We are looking at the trauma of the entire family unit, not only the trauma involved with the person, but understanding the concept of intergenerational trauma that gets passed on from person to person. If we don’t break that cycle now, we are going to have another generation of people set up for substance use in some form or another, and for mental health disorders.

MICHAEL BRUMAGE
West Virginia University

It became very clear that the community
stepped up and stayed home from a health and
well-being perspective, not only for themselves,
but for each other, and truly took that to heart.

IMRAN ANDRABI
ThedaCare

You can look around as a leader and you can say, well, this is my piece, and this is what I’m going to contribute. But I also have all of these other formal leaders, emerging leaders—whoever—they’re going to come to the table, and this is what they’re going to do.

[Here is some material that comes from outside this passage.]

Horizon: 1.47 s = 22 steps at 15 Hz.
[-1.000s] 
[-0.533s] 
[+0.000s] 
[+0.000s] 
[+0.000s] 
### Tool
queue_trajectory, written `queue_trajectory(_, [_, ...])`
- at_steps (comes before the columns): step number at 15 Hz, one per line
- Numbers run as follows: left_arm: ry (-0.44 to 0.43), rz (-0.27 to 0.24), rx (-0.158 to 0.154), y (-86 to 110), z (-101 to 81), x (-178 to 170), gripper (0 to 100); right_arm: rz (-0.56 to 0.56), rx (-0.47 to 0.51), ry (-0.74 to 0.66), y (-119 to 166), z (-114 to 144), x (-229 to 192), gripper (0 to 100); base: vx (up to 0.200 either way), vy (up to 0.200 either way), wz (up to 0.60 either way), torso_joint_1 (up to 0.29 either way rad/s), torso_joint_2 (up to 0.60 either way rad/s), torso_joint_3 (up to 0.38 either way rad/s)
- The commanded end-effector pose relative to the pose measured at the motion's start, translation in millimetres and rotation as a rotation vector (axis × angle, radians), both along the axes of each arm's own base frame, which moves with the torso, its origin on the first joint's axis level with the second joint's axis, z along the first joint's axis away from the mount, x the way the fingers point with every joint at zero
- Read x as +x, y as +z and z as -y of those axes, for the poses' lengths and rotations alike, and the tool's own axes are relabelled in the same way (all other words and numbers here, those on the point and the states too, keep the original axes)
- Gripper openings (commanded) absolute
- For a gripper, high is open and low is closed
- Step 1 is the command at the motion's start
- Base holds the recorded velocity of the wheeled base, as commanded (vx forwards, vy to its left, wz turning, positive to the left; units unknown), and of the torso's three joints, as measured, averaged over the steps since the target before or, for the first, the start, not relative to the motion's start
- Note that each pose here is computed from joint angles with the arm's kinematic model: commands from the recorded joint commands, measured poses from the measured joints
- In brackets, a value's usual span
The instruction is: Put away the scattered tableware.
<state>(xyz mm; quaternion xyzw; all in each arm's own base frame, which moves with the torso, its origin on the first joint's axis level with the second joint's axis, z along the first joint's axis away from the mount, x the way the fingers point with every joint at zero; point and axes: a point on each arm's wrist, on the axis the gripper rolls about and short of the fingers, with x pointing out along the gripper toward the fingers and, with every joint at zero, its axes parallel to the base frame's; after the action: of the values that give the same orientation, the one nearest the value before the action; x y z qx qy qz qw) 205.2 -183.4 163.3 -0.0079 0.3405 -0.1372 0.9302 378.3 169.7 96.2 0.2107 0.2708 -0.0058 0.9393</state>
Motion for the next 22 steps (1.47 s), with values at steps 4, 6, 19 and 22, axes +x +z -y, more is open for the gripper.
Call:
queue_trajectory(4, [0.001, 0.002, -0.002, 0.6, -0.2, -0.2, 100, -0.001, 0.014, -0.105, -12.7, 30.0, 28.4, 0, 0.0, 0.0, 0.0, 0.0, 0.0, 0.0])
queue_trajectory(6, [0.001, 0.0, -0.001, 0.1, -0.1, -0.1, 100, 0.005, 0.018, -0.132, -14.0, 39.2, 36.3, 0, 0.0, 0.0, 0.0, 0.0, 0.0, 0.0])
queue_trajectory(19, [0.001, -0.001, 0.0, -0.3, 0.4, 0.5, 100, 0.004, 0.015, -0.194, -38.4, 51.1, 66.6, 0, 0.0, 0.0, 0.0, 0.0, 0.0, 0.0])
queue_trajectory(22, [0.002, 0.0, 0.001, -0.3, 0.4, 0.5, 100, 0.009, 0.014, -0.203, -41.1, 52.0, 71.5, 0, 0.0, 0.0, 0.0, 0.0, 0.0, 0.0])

That’s how we can mobilize things very fast. If COVID-19 happened 10 years ago, we would never have had that culture of collaboration built in order to mobilize that fast.

TEAL VANLANEN
Algoma School DIstrict

We live in a democracy but in order to make the democracy better, we have to understand and appreciate the fact that we all have rights and we all have responsibilities. If we’re going to make the neighborhood better, a better place to live for all of us, then we acknowledge each other’s rights, but we also accept the responsibility to make sure that our neighbor is taken care of.

COMMUNITY DIALOGUE

We want our political leaders, our national leaders,
our corporate leaders, our education leaders, church
leaders—we want everybody to start honoring each other and listening to each other and caring for one another.

COMMUNITY DIALOGUE

I would like us to recognize how the vast disparity in access to resources in our culture right now hurts all of us. We need to start striving toward a cooperative society instead of a competitive one.

COMMUNITY DIALOGUE

We have lost focus on the fact that there are other dangers that people encounter besides COVID-19. We are not doing a very good job of caring for those who are in abusive relationships, struggle with anxiety, depression, addiction, all of those kinds of things. Those people have really been left behind.

COMMUNITY DIALOGUE

We’ve adapted, and I think that’s part of resiliency,
too. We’ve learned how to take things that have been thrown at us and try to make the best out of them.

COMMUNITY DIALOGUE

If we can change things in our country so that people of different opinions and different politics can work together for the good of all of us, that would be the most important outcome to me.

COMMUNITY DIALOGUE

We can show others what is possible in our region. We can say, we’re going to make this big, bold move together collectively. That’s something that we need to do so that we don’t stay isolated, especially in times of this adversity.

NICK COCHART
Algoma School District

I just feel like going forward, we could use some of that money that’s going toward militarizing the police toward resources, such as food equity, domestic violence, resources keeping schools open, and educational resources that will help youth have a brighter future and sort of stay out of trouble and be productive members of society.

ZAYD MUHAMMAD
Proviso Partners for Health

I think there is something to be said for a society where we can air grievances in a way that we can have productive conversation.

KATIE MCCORMACK
WE in the World

How do you take these short-term policy practice changes we’ve seen— cities leasing hotel and motel space to house their homeless, to protect them against COVID-19—how do you make those things sustainable?

SUE POLIS
National League of Cities

When we remember that we need to gather ourselves in the spirit of the moment and the spirit of our ancestors, the spirit of all living things, and in the spirit of Mother Earth—then I think we have a real foundation for change.